[[ MATERIALS PROVIDED open ]]

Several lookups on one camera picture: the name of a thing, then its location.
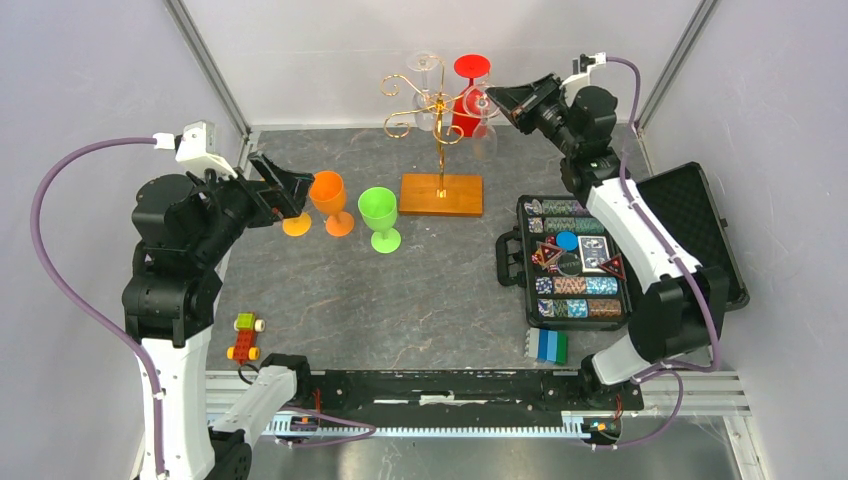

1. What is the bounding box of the yellow wine glass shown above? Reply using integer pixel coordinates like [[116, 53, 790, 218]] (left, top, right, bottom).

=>
[[282, 212, 312, 237]]

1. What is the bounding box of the red wine glass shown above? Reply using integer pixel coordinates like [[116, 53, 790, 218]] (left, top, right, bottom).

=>
[[452, 53, 491, 138]]

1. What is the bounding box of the blue green brick stack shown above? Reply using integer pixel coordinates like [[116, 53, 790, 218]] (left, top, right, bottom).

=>
[[525, 328, 568, 366]]

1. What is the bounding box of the clear dealer button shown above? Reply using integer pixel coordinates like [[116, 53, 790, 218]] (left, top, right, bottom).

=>
[[556, 252, 583, 277]]

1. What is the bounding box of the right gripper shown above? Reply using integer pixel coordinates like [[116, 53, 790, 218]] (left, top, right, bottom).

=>
[[485, 73, 579, 157]]

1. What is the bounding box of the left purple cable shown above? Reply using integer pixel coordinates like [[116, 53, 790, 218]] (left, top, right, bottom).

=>
[[29, 136, 177, 478]]

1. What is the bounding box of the clear glass back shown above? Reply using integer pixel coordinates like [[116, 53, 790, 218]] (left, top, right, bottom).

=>
[[407, 50, 441, 133]]

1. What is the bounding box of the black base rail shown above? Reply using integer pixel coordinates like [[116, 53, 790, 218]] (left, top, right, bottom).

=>
[[292, 369, 644, 429]]

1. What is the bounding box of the black poker chip case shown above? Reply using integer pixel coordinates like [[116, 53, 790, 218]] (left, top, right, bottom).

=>
[[495, 162, 750, 331]]

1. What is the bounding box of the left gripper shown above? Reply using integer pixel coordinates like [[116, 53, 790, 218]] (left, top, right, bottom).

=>
[[192, 147, 315, 261]]

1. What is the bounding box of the orange wine glass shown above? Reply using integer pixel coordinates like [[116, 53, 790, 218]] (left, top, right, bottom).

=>
[[309, 170, 354, 237]]

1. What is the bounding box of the purple cable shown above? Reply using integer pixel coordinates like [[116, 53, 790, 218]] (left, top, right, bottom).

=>
[[29, 136, 177, 478], [589, 56, 723, 452]]

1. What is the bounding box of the toy brick car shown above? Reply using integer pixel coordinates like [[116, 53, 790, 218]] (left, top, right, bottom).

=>
[[226, 312, 266, 366]]

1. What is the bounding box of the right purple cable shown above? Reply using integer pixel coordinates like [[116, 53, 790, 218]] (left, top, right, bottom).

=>
[[589, 56, 723, 452]]

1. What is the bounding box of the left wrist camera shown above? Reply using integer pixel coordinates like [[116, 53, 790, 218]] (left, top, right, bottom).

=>
[[175, 120, 237, 178]]

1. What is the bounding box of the blue playing card deck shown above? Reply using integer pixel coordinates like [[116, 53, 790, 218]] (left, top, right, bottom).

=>
[[578, 235, 610, 272]]

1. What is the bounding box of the clear flute glass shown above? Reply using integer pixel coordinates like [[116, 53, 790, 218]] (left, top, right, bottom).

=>
[[463, 82, 500, 161]]

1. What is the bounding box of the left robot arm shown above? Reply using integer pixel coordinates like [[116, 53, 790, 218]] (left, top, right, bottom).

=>
[[122, 152, 315, 479]]

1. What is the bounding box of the green wine glass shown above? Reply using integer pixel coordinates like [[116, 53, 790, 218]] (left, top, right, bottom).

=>
[[357, 186, 402, 254]]

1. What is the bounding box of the blue round chip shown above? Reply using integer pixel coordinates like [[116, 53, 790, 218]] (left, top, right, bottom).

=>
[[555, 231, 579, 251]]

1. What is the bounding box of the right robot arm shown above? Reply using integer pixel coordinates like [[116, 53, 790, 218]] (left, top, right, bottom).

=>
[[486, 74, 729, 408]]

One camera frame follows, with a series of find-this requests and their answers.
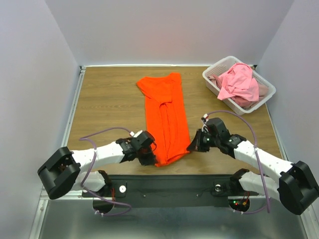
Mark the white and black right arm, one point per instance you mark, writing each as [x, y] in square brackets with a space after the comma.
[292, 184]

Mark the orange t shirt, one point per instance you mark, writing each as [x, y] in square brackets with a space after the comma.
[165, 117]

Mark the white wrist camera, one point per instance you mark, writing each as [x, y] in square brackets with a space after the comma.
[205, 128]
[135, 134]

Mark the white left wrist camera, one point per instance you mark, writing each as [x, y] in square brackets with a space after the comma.
[135, 134]

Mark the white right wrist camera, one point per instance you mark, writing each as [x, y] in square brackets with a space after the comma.
[205, 128]

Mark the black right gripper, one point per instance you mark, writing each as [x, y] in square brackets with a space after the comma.
[200, 142]

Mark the dusty pink t shirt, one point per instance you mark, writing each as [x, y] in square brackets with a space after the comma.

[[ MATERIALS PROVIDED closed ]]

> _WHAT IS REQUIRED_:
Copy every line above that includes the string "brick".

> _YOUR RESPONSE_:
1. What is the bounding box of the blue green brick stack shown above? Reply using integer pixel coordinates like [[116, 53, 790, 218]] (left, top, right, bottom).
1. What is the bounding box of the toy brick car shown above? Reply using integer pixel coordinates like [[116, 53, 790, 218]] (left, top, right, bottom).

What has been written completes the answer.